* [What needs to be done] Each line in the material below must be transcribed exactly; no picture belongs in the copy.
= = = = =
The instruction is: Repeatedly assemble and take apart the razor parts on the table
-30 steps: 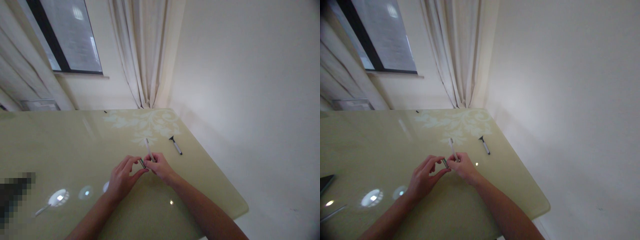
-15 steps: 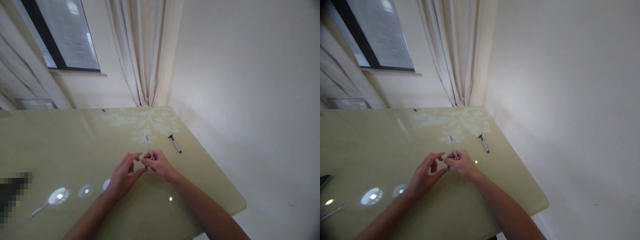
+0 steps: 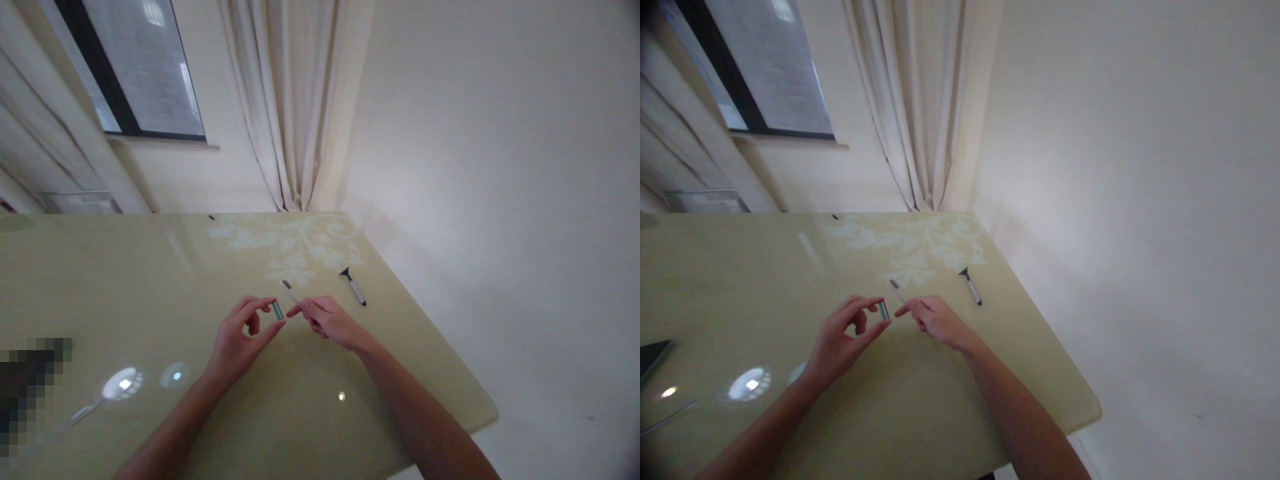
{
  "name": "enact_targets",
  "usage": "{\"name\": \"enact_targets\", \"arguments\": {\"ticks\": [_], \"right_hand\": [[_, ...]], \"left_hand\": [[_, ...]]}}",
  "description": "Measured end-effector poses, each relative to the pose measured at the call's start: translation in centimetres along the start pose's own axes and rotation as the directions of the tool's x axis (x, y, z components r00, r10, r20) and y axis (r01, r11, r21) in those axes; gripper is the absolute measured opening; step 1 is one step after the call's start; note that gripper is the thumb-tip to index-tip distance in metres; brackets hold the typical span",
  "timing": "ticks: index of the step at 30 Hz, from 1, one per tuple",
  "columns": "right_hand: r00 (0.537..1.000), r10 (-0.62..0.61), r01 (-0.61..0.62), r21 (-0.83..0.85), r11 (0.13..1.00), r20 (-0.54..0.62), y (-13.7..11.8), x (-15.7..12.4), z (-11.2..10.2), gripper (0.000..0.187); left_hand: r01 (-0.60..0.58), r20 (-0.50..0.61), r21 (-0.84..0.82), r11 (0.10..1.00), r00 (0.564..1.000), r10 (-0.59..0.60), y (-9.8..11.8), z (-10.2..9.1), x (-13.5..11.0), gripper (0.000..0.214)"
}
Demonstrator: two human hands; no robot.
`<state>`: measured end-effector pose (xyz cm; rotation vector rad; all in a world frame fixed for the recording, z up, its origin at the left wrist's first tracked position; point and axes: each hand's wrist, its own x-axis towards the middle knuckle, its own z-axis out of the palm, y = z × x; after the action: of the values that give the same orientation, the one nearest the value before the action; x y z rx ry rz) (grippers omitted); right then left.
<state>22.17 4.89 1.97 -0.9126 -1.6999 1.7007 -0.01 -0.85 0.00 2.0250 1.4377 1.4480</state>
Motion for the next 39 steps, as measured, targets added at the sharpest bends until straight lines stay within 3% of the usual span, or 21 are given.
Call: {"name": "enact_targets", "arguments": {"ticks": [6, 9, 12, 14, 17, 20, 23, 27, 32, 37, 39], "right_hand": [[0.997, -0.013, 0.016, -0.04, 0.999, 0.073, -0.2, -0.2, -0.9, 0.042], [0.99, -0.136, 0.14, -0.179, 0.974, 0.038, -0.3, -0.3, -0.4, 0.036], [0.943, -0.333, 0.298, -0.459, 0.837, 0.004, -0.6, -0.4, 0.0, 0.033], [0.913, -0.408, 0.338, -0.611, 0.716, 0.028, -0.8, -0.6, 0.1, 0.034], [0.903, -0.423, 0.331, -0.754, 0.567, 0.078, -0.9, -0.8, 0.0, 0.036], [0.893, -0.449, 0.279, -0.832, 0.481, 0.04, -0.9, -0.8, -0.5, 0.037], [0.891, -0.454, 0.259, -0.808, 0.529, -0.011, -1.1, -0.9, -0.9, 0.037], [0.921, -0.378, 0.324, -0.73, 0.601, 0.097, -1.2, -0.8, -0.7, 0.033], [0.92, -0.391, 0.235, -0.76, 0.606, -0.027, -0.8, -0.5, -0.6, 0.03], [0.925, -0.377, 0.304, -0.681, 0.667, 0.044, -0.7, -0.4, -1.0, 0.03], [0.924, -0.382, 0.285, -0.678, 0.678, 0.006, -0.6, -0.3, -1.1, 0.029]], "left_hand": [[0.033, -0.016, 0.012, 0.999, 0.999, -0.033, -0.8, -0.4, 0.3, 0.036], [0.039, -0.005, -0.02, 0.999, 0.999, -0.039, -0.7, -0.4, 0.3, 0.035], [0.04, 0.005, -0.047, 0.998, 0.999, -0.039, -0.5, -0.4, 0.3, 0.032], [0.041, 0.003, -0.051, 0.998, 0.999, -0.04, -0.5, -0.4, 0.3, 0.032], [0.039, 0.005, -0.049, 0.998, 0.999, -0.039, -0.5, -0.5, 0.3, 0.033], [0.019, 0.02, -0.046, 0.999, 1.0, -0.019, -0.4, -0.5, 0.2, 0.031], [-0.001, 0.039, -0.039, 0.999, 0.999, 0.003, -0.3, -0.6, 0.1, 0.032], [-0.011, 0.026, -0.018, 1.0, 1.0, 0.011, -0.4, -0.7, 0.0, 0.034], [-0.02, 0.045, -0.011, 1.0, 0.999, 0.02, -1.0, -0.6, 0.1, 0.033], [-0.005, 0.036, -0.009, 1.0, 0.999, 0.005, -0.9, -0.8, 0.3, 0.032], [-0.006, 0.049, -0.01, 1.0, 0.999, 0.007, -0.8, -0.8, 0.3, 0.033]]}}
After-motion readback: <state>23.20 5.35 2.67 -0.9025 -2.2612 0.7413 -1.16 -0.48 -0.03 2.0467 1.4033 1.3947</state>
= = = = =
* [Answer]
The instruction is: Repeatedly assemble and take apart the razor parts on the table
-30 steps: 
-15 steps: 
+0 steps: 
{
  "name": "enact_targets",
  "usage": "{\"name\": \"enact_targets\", \"arguments\": {\"ticks\": [_], \"right_hand\": [[_, ...]], \"left_hand\": [[_, ...]]}}",
  "description": "Measured end-effector poses, each relative to the pose measured at the call's start: translation in centimetres along the start pose's own axes and rotation as the directions of the tool's x axis (x, y, z components r00, r10, r20) and y axis (r01, r11, r21) in those axes; gripper is the absolute measured opening; step 1 is one step after the call's start; note that gripper is the thumb-tip to index-tip distance in metres; brackets hold the typical span",
  "timing": "ticks: index of the step at 30 Hz, from 1, one per tuple",
  "columns": "right_hand: r00 (0.537..1.000), r10 (-0.62..0.61), r01 (-0.61..0.62), r21 (-0.83..0.85), r11 (0.13..1.00), r20 (-0.54..0.62), y (-13.7..11.8), x (-15.7..12.4), z (-11.2..10.2), gripper (0.000..0.187); left_hand: r01 (-0.60..0.58), r20 (-0.50..0.61), r21 (-0.84..0.82), r11 (0.10..1.00), r00 (0.564..1.000), r10 (-0.59..0.60), y (-9.8..11.8), z (-10.2..9.1), x (-13.5..11.0), gripper (0.000..0.214)"
}
Demonstrator: two human hands; no robot.
`<state>`: measured end-effector pose (xyz cm; rotation vector rad; all in a world frame fixed for the recording, z up, its origin at the left wrist's first tracked position; point and axes: each hand's wrist, its own x-axis towards the middle knuckle, its own z-axis out of the palm, y = z × x; after the action: of the values that give the same orientation, the one nearest the value before the action; x y z rx ry rz) (grippers omitted); right then left.
<state>22.17 4.89 1.97 -0.9126 -1.6999 1.7007 -0.01 -0.85 0.00 2.0250 1.4377 1.4480</state>
Motion for the next 39 steps, as measured, targets added at the sharpest bends until straight lines stay within 3% of the usual span, or 21 are given.
Call: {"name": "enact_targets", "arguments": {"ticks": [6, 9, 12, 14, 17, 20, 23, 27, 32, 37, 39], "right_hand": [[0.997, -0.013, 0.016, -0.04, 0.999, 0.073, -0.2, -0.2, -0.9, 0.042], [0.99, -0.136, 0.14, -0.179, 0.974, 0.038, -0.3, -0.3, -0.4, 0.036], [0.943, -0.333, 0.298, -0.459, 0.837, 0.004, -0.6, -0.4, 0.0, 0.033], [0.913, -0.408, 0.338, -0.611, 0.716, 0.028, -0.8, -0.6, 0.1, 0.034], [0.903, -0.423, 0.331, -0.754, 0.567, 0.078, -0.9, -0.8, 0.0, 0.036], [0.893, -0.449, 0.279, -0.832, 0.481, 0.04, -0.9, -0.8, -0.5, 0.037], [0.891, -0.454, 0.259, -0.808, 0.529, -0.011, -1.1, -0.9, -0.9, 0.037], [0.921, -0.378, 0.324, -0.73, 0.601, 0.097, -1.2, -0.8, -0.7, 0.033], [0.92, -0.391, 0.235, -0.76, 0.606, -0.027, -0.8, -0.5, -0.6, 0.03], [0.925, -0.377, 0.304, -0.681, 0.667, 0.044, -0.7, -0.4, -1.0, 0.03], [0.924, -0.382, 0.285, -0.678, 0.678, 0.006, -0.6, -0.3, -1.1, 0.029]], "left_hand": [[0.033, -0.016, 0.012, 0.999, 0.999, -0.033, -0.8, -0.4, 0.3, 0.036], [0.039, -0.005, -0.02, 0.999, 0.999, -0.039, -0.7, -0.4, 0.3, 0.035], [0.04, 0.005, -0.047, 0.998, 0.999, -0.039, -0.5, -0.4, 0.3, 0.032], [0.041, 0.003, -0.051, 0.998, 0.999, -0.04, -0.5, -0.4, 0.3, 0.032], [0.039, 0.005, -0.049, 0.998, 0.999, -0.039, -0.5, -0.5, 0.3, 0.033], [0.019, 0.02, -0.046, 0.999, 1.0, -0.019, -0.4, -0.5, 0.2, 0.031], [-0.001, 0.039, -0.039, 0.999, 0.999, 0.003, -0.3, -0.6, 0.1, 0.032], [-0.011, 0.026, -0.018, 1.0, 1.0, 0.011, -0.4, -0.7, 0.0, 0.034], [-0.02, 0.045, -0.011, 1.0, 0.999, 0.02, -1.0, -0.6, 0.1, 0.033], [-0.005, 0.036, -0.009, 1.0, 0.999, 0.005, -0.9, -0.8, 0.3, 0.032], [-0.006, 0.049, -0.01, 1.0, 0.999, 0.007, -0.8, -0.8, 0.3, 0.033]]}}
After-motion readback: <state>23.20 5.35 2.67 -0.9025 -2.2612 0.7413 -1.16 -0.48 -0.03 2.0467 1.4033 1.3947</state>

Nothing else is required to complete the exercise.